The nftables egress filter applies to traffic originating from the CI runner host’s network namespace. Build jobs running in Docker containers with --network=bridge traverse the FORWARD chain rather than the OUTPUT chain, and the host-level ci_egress table does not inspect forwarded traffic. A container running with the default bridge network bypasses the egress filter entirely. The fix is to add DOCKER-USER chain rules as shown in the hardening configuration, and to audit all CI pipeline definitions for containers launched with --network=host (which does traverse the host’s OUTPUT chain and is safe) versus --network=bridge (which does not). Containers launched with --network=none cannot make any outbound connections and are the most restrictive option for build steps that do not require network access.

The Squid proxy blocks C2 calls only if npm is configured to route through it. If the CI pipeline definition sets NO_PROXY=* or if the npm command is invoked with --no-proxy, the proxy is bypassed entirely. Audit pipeline definitions for NO_PROXY overrides as part of the hardening review. In Kubernetes-based CI, enforce proxy configuration via a mutating admission webhook that injects HTTP_PROXY and HTTPS_PROXY into all build pod specs and prevents NO_PROXY values broader than internal network ranges.

The phantom dependency alert threshold requires calibration for large monorepos. A monorepo with 300 packages will frequently add new dependencies; every new package that has not yet been added to the inventory will trigger an alert. If the inventory is not kept current, the alert volume grows, the on-call team develops alert fatigue, and the threshold is raised until the alert is effectively disabled. The inventory update job must be treated as a production service, not a background task — it needs monitoring, alerting on failure, and an SLO for freshness.
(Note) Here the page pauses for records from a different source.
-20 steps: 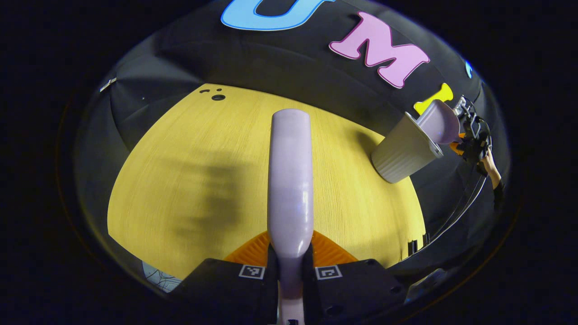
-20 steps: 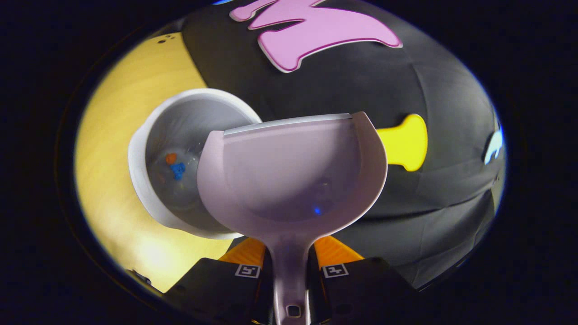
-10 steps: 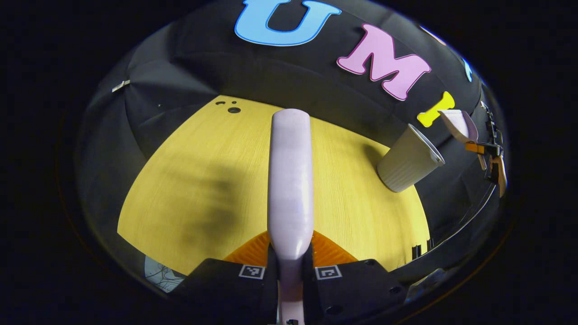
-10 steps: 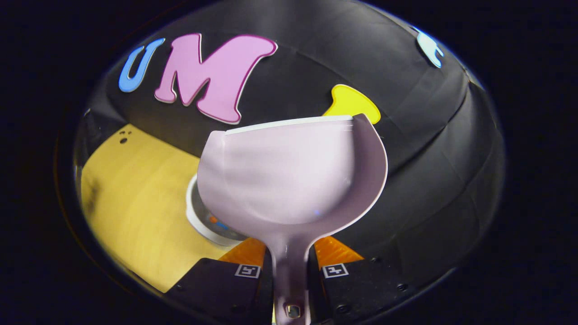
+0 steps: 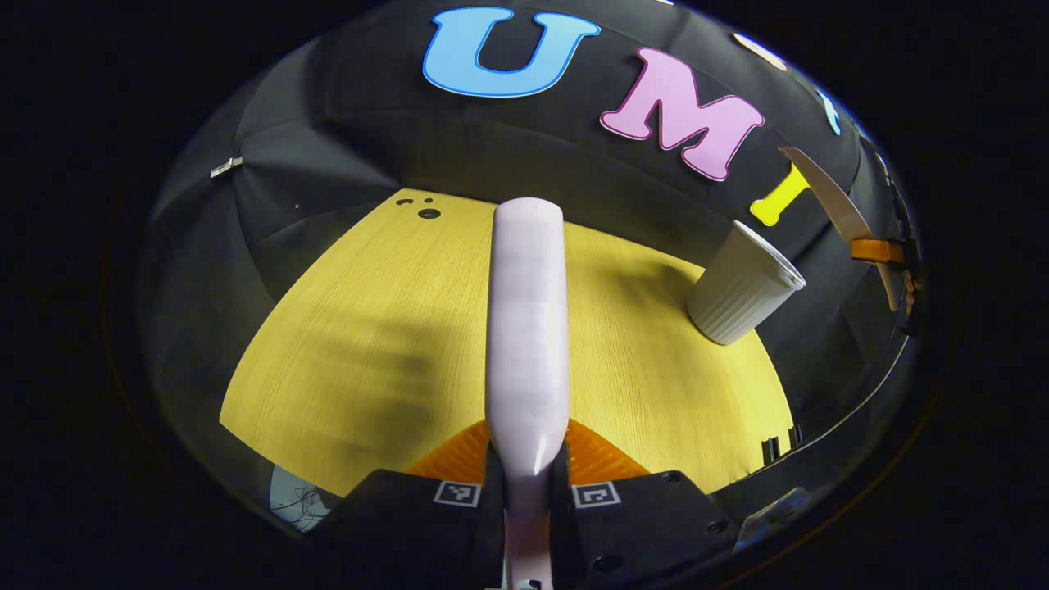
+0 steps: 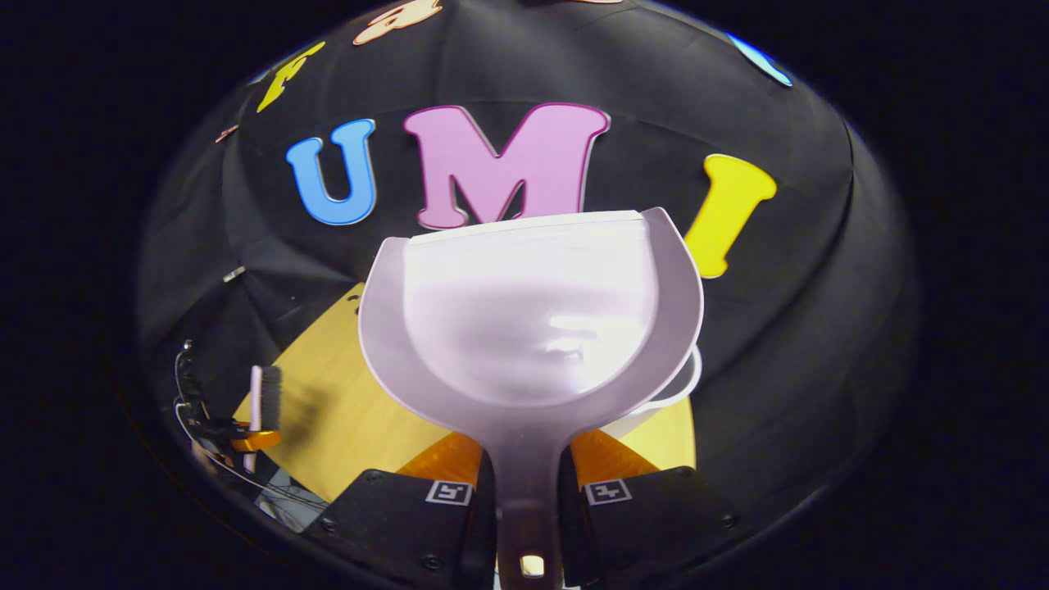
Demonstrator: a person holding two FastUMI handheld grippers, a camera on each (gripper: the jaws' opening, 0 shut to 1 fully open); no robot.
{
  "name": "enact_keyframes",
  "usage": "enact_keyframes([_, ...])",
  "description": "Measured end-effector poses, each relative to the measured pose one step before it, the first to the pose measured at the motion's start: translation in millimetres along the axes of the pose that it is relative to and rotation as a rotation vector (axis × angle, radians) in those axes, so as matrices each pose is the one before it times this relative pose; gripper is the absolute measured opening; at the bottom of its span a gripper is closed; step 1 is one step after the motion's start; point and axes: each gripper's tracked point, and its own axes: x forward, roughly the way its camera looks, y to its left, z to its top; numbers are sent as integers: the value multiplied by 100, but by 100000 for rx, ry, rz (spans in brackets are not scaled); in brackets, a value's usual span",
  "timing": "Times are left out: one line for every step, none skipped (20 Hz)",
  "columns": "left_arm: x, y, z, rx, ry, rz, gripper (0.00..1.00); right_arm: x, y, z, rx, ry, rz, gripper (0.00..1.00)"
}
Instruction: Pick up the small broom and dustpan from the desktop, sweep the trash into the dustpan with the broom, and then empty the trash into the garbage bin.
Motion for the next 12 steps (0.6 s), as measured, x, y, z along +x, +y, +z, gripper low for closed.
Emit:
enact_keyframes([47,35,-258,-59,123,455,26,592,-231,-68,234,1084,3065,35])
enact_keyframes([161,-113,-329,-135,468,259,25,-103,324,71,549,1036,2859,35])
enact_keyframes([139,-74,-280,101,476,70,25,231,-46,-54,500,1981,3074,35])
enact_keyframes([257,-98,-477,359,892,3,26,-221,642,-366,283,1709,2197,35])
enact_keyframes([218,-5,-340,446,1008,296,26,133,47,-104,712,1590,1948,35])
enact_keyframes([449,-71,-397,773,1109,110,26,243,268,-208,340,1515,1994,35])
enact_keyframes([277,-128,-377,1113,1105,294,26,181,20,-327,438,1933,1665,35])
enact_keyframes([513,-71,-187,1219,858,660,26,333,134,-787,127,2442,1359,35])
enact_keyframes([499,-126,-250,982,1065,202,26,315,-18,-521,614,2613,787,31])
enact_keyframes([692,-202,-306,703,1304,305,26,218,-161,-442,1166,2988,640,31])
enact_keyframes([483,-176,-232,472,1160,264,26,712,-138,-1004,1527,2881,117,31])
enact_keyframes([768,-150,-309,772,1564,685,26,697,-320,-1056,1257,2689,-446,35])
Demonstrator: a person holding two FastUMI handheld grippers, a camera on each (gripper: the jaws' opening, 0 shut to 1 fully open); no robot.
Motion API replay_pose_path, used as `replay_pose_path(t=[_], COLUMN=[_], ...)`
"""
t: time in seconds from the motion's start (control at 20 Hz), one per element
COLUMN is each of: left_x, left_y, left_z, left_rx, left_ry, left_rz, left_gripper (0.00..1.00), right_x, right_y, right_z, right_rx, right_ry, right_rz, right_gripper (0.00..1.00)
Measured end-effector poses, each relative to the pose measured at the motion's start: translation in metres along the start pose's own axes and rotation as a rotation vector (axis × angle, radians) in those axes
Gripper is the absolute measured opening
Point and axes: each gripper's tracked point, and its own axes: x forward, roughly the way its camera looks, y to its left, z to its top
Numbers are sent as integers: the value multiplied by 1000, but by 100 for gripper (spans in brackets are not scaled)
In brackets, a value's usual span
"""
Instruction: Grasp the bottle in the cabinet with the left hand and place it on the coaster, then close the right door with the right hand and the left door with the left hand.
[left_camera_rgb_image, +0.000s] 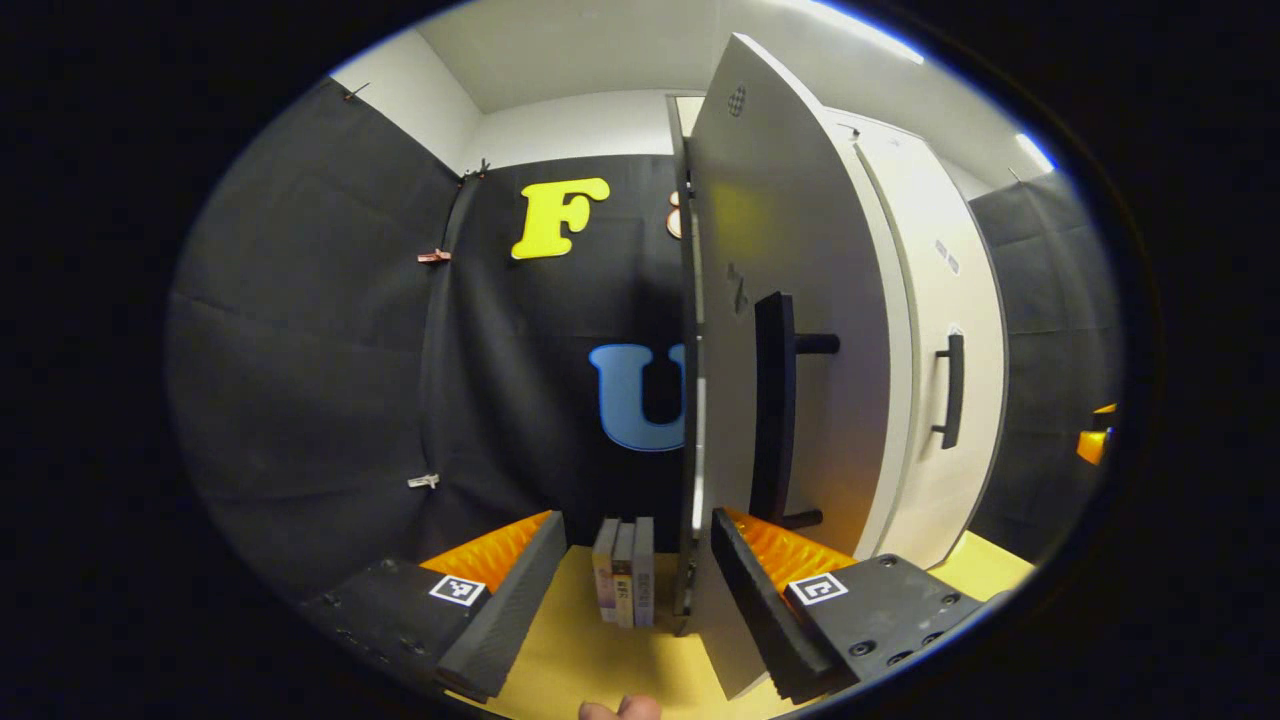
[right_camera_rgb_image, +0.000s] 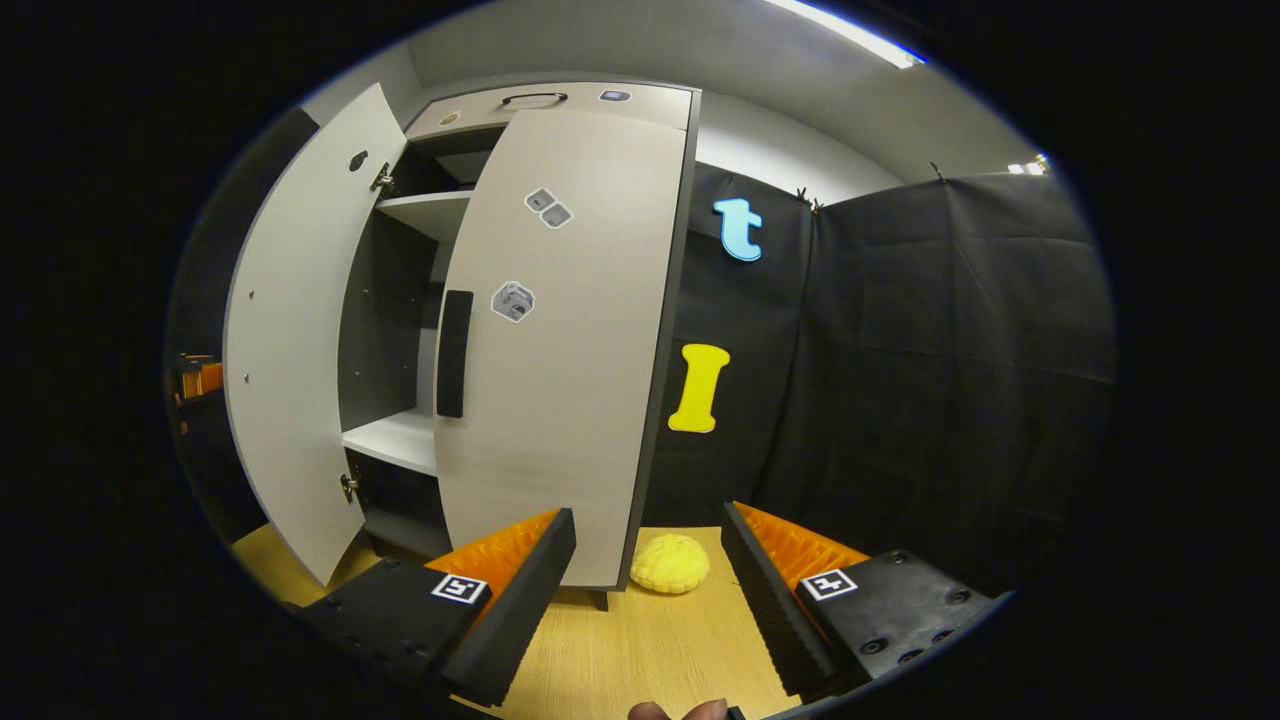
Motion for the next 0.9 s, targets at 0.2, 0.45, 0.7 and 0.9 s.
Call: replay_pose_path(t=[0.2, 0.45, 0.7, 0.9], left_x=[4, 17, 33, 48], left_y=[-46, -98, -145, -159], left_z=[0, -1, -1, -1], left_rx=[-1, 17, 42, 27], left_ry=[4, 3, -10, 0], left_rz=[-46, -122, -184, -202], left_gripper=[95, 95, 94, 93], right_x=[-2, -16, -25, -36], right_y=[-17, -50, -85, -101], right_z=[-3, -11, -18, -24], right_rx=[7, 22, 43, 44], right_ry=[4, 12, 32, 45], right_rz=[-12, -72, -146, -184], right_gripper=[98, 98, 98, 97])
The Suricata rules use negative matching on TLS SNI content — alert when SNI does not match known-good values. This approach can generate false positives from legitimate Node.js tooling (npm audit, node-gyp download, Electron update checks) that makes HTTPS connections to non-registry destinations during a build. Before enabling these rules in a production environment, run them in alert-only mode for two weeks and collect the full set of legitimate destinations that appear. Add those destinations to the allowlist in the rules before promoting to IPS drop action.

The Suricata TLS SNI rules do not fire on C2 connections that use direct IP addressing without a hostname — a RAT variant hardcoded to connect to 198.51.100.47:443 rather than pkg-validate.net:443 will have an empty SNI field and will match sid:9100005 (no-SNI rule) rather than the IOC domain rules. This is the correct behaviour, but the no-SNI rule has a higher false positive rate from misconfigured TLS clients. Combine TLS SNI monitoring with the IP-based egress filter as the primary blocking control; treat the Suricata SNI rules as a detection layer, not the sole blocking mechanism.